El semblante de Malena se iluminó como un árbol de Navidad.
—¿Qué? Haré lo que sea, nena. Lo que sea.
—Quiéreme con todas tus fuerzas.
—Te quiero con todas mis fuerzas, Rebeca. Lo sabes.
—Entonces —la miró conmovida—, todo está bien.
Malena la abrazó de nuevo y abrió el libro con ojos vidriosos.
—¿Por dónde íbamos? Ah, sí, cuando Ana y Vronsky empiezan a tontear. Es mi parte favorita.
Carraspeó y empezó a leer:
«Una nueva vida empezó desde entonces para Alexei Alexandrovich y su mujer. No es que pasara nada extraordinario.
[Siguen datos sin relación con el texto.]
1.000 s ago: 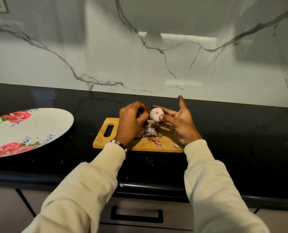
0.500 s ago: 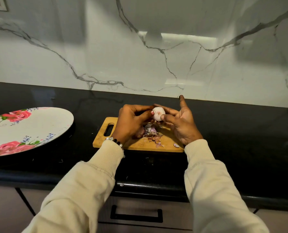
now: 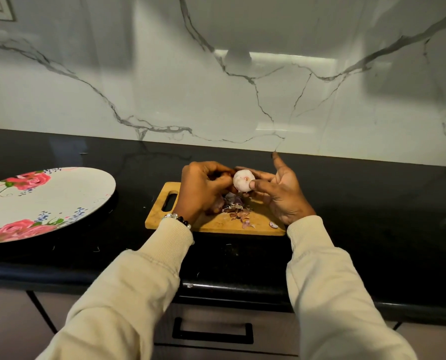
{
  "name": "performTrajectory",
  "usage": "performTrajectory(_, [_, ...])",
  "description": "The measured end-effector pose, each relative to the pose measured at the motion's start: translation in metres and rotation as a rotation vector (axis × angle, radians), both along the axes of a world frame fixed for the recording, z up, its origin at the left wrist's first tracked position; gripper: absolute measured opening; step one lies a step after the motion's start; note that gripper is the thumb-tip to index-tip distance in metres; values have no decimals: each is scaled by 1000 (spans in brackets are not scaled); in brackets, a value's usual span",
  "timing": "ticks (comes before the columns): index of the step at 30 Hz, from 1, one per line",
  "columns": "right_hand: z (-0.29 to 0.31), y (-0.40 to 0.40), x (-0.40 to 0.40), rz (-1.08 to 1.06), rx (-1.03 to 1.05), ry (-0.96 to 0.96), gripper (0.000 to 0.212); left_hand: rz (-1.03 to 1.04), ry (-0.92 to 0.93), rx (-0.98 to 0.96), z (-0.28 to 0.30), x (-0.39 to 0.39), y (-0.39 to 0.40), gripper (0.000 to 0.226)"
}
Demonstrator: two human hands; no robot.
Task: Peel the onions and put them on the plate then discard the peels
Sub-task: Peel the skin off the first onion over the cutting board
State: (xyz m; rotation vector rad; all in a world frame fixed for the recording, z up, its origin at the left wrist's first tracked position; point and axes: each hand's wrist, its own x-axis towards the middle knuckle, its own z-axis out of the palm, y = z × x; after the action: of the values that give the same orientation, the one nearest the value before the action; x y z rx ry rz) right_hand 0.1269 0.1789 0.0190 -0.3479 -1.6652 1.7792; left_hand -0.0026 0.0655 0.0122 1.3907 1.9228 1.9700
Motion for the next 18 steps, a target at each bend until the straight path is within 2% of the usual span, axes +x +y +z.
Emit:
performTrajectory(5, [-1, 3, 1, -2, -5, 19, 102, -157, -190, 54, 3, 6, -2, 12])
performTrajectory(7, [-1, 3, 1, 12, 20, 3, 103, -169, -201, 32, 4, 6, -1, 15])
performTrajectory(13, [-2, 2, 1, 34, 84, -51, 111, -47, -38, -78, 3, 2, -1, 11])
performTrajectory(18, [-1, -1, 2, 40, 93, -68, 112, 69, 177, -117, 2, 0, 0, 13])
Ana frecuentaba, como siempre, el gran mundo, visitando mucho a la princesa Betsy y encontrándose con Vronsky en todas partes.»
Abril puso la banda sonora y las obsequió con una tormenta primaveral eléctrica y salvaje. La voz de Malena y las palabras de Tolstói se fundieron suavemente como el chocolate en el paladar. En el país de la nada, donde los truenos no alcanzan, Aina seguía soñando con fresas, Virginia y una tarde de junio.